For the material below, return exactly the lines starting at the one holding "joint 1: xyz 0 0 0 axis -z" and ending at the one holding "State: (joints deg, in", counting both as part of the range.

'''

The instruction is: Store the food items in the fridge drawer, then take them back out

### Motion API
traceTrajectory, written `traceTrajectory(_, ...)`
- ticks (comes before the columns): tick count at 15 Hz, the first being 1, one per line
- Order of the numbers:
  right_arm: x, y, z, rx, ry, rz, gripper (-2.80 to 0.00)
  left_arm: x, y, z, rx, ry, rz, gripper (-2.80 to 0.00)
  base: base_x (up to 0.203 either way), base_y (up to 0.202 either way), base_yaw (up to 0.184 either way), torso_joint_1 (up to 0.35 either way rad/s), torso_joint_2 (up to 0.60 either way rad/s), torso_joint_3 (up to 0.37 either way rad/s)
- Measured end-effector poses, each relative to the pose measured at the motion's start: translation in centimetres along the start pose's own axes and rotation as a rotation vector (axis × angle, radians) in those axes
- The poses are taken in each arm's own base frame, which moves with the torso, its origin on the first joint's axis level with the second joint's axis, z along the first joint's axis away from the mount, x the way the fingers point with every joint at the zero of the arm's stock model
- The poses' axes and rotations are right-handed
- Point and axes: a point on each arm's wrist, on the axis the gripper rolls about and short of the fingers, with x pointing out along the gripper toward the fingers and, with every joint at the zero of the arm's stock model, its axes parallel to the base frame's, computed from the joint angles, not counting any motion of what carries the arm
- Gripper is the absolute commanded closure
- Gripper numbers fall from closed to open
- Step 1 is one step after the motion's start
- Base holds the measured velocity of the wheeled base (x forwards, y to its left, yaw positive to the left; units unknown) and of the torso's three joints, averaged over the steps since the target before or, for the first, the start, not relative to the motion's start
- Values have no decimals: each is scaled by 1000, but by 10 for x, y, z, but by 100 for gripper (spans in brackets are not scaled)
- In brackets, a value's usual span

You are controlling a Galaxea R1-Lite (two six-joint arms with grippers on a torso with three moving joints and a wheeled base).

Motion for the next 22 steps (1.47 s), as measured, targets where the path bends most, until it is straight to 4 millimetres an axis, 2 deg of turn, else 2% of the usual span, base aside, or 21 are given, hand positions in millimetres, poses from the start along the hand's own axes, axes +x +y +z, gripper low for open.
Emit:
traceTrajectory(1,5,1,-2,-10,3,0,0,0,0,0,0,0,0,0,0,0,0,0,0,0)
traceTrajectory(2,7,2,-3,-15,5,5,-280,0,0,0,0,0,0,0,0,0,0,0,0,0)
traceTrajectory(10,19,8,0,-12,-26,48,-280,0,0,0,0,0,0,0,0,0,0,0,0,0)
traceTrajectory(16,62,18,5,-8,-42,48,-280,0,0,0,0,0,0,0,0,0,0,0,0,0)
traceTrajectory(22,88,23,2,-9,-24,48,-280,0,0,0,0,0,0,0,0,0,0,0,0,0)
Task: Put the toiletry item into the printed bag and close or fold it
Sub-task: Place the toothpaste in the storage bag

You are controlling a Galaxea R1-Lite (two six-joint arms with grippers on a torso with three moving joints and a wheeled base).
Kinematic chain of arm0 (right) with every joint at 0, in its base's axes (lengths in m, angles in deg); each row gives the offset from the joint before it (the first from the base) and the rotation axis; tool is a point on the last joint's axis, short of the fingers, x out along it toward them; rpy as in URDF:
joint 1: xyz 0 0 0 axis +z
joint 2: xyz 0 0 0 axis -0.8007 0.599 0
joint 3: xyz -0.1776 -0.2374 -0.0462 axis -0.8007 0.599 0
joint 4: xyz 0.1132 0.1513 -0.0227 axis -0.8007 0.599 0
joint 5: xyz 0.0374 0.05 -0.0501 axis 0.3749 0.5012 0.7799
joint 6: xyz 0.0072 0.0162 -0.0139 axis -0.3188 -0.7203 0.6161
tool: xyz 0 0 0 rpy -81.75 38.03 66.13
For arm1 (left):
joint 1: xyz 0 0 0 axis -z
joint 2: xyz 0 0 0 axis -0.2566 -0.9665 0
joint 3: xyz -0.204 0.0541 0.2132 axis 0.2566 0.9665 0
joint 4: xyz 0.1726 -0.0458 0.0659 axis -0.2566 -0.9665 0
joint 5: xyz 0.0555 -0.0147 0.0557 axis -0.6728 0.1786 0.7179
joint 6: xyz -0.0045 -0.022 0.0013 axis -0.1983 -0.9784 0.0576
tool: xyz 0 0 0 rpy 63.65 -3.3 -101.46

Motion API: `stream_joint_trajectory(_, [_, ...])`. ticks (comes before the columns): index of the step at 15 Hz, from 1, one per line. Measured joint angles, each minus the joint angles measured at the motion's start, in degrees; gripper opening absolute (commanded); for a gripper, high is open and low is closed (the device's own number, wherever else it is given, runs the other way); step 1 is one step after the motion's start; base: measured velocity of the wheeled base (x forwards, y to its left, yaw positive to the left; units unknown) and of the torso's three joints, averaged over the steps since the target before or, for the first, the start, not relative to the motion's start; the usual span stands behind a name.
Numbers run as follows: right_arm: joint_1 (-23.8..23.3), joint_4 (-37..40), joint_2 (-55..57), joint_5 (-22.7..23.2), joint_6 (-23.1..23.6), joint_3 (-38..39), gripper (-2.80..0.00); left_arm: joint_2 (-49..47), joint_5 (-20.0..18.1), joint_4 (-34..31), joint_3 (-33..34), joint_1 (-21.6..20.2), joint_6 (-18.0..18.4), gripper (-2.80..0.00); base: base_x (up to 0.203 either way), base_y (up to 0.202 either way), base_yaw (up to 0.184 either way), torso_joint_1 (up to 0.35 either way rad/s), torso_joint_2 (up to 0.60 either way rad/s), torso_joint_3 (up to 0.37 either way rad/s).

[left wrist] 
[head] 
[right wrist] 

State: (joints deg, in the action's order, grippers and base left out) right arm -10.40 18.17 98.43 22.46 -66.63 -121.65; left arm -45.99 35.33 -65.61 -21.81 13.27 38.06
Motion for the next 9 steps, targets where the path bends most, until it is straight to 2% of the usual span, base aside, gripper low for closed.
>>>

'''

Exercise output:
joint 1: xyz 0 0 0 axis -z
joint 2: xyz 0 0 0 axis -0.2566 -0.9665 0
joint 3: xyz -0.204 0.0541 0.2132 axis 0.2566 0.9665 0
joint 4: xyz 0.1726 -0.0458 0.0659 axis -0.2566 -0.9665 0
joint 5: xyz 0.0555 -0.0147 0.0557 axis -0.6728 0.1786 0.7179
joint 6: xyz -0.0045 -0.022 0.0013 axis -0.1983 -0.9784 0.0576
tool: xyz 0 0 0 rpy 63.65 -3.3 -101.46

Motion API: `stream_joint_trajectory(_, [_, ...])`. ticks (comes before the columns): index of the step at 15 Hz, from 1, one per line. Measured joint angles, each minus the joint angles measured at the motion's start, in degrees; gripper opening absolute (commanded); for a gripper, high is open and low is closed (the device's own number, wherever else it is given, runs the other way); step 1 is one step after the motion's start; base: measured velocity of the wheeled base (x forwards, y to its left, yaw positive to the left; units unknown) and of the torso's three joints, averaged over the steps since the target before or, for the first, the start, not relative to the motion's start; the usual span stands behind a name.
Numbers run as follows: right_arm: joint_1 (-23.8..23.3), joint_4 (-37..40), joint_2 (-55..57), joint_5 (-22.7..23.2), joint_6 (-23.1..23.6), joint_3 (-38..39), gripper (-2.80..0.00); left_arm: joint_2 (-49..47), joint_5 (-20.0..18.1), joint_4 (-34..31), joint_3 (-33..34), joint_1 (-21.6..20.2), joint_6 (-18.0..18.4), gripper (-2.80..0.00); base: base_x (up to 0.203 either way), base_y (up to 0.202 either way), base_yaw (up to 0.184 either way), torso_joint_1 (up to 0.35 either way rad/s), torso_joint_2 (up to 0.60 either way rad/s), torso_joint_3 (up to 0.37 either way rad/s).

[left wrist] 
[head] 
[right wrist] 

State: (joints deg, in the action's order, grippers and base left out) right arm -10.40 18.17 98.43 22.46 -66.63 -121.65; left arm -45.99 35.33 -65.61 -21.81 13.27 38.06

No additional answer is expected.